All of lore.kernel.org
 help / color / mirror / Atom feed
From: "Paul E. McKenney" <paulmck@linux.vnet.ibm.com>
To: Jiri Kosina <jkosina@suse.cz>
Cc: Linus Torvalds <torvalds@linux-foundation.org>,
	Frederic Weisbecker <fweisbec@gmail.com>,
	Petr Mladek <pmladek@suse.cz>,
	Andrew Morton <akpm@linux-foundation.org>,
	Steven Rostedt <rostedt@goodmis.org>,
	Dave Anderson <anderson@redhat.com>, Kay Sievers <kay@vrfy.org>,
	Michal Hocko <mhocko@suse.cz>, Jan Kara <jack@suse.cz>,
	Linux Kernel Mailing List <linux-kernel@vger.kernel.org>
Subject: Re: [RFC PATCH 00/11] printk: safe printing in NMI context
Date: Wed, 18 Jun 2014 07:36:12 -0700	[thread overview]
Message-ID: <20140618143612.GC4669@linux.vnet.ibm.com> (raw)
In-Reply-To: <alpine.LNX.2.00.1406181245230.2303@pobox.suse.cz>

On Wed, Jun 18, 2014 at 01:03:05PM +0200, Jiri Kosina wrote:
> On Tue, 10 Jun 2014, Linus Torvalds wrote:
> 
> > > Lets be crazy and Cc Linus on that.
> > 
> > Quite frankly, I hate seeing something like this:
> > 
> >  kernel/printk/printk.c              | 1218 +++++++++++++++++++++++++----------
> > 
> > for something that is stupid and broken.
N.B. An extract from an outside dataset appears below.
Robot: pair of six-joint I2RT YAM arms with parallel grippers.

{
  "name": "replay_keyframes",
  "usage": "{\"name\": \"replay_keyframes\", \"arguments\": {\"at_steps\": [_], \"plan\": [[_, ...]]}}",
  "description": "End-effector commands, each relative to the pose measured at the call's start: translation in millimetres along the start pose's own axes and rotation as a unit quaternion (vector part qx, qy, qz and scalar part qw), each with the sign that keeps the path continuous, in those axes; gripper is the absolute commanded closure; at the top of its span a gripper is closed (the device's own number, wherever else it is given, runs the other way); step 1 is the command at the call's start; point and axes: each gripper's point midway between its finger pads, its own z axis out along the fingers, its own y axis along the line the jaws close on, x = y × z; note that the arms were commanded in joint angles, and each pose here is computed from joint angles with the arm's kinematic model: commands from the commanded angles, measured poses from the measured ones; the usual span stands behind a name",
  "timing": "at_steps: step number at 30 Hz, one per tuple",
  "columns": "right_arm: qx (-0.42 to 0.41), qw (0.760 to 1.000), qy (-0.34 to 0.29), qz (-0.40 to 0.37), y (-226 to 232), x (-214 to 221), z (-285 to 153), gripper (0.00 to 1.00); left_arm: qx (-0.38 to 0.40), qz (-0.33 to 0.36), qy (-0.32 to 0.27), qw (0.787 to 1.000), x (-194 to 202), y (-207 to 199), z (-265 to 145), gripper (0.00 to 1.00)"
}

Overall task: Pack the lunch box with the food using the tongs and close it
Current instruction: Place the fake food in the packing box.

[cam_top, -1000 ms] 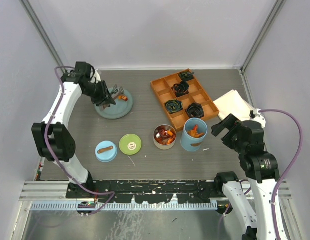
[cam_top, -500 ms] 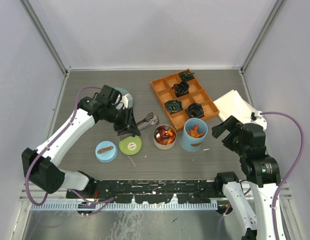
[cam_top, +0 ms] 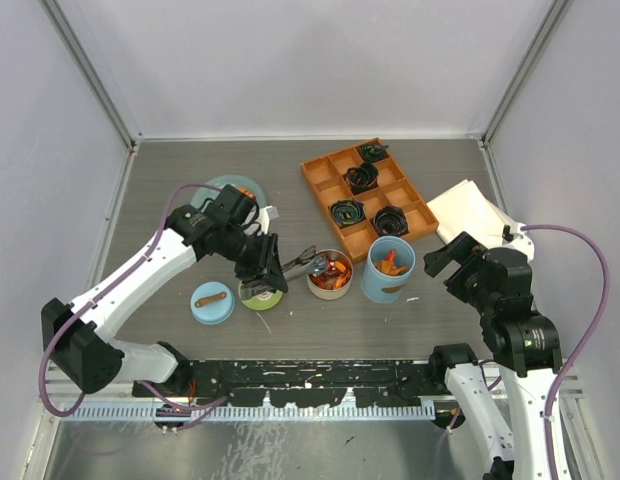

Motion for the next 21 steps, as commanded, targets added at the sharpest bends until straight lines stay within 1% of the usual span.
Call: {"name": "replay_keyframes", "arguments": {"at_steps": [1, 11, 14, 21], "plan": [[-0.017, 1.0, -0.024, 0.004, 8.9, -13.1, -8.4, 0.0, -0.005, 0.013, -0.005, 1.0, -1.3, -5.6, -1.5, 0.69], [-0.015, 1.0, -0.024, 0.003, 7.8, -13.1, -7.9, 0.0, -0.008, 0.019, 0.005, 1.0, -0.7, -5.7, 3.5, 0.64], [-0.013, 1.0, -0.025, 0.003, 6.9, -12.9, -7.9, 0.0, -0.008, 0.019, 0.004, 1.0, -1.2, -7.0, 3.2, 0.61], [-0.011, 1.0, -0.026, 0.003, 5.8, -12.8, -7.9, 0.0, -0.003, 0.023, -0.003, 1.0, -4.0, -12.6, -1.6, 0.6]]}}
Printing from NMI context
> > isn't really supposed to work, and we all *know* it's not supposed to
> > work.
> > 
> > I'd much rather disallow it, and if there is one or two places that
> > really want to print a warning and know that they are in NMI context,
> > have a special workaround just for them, with something that does
> > *not* try to make printk in general work any better.
> > 
> > Dammit, NMI context is special. I absolutely refuse to buy into the
> > broken concept that we should make more stuff work in NMI context.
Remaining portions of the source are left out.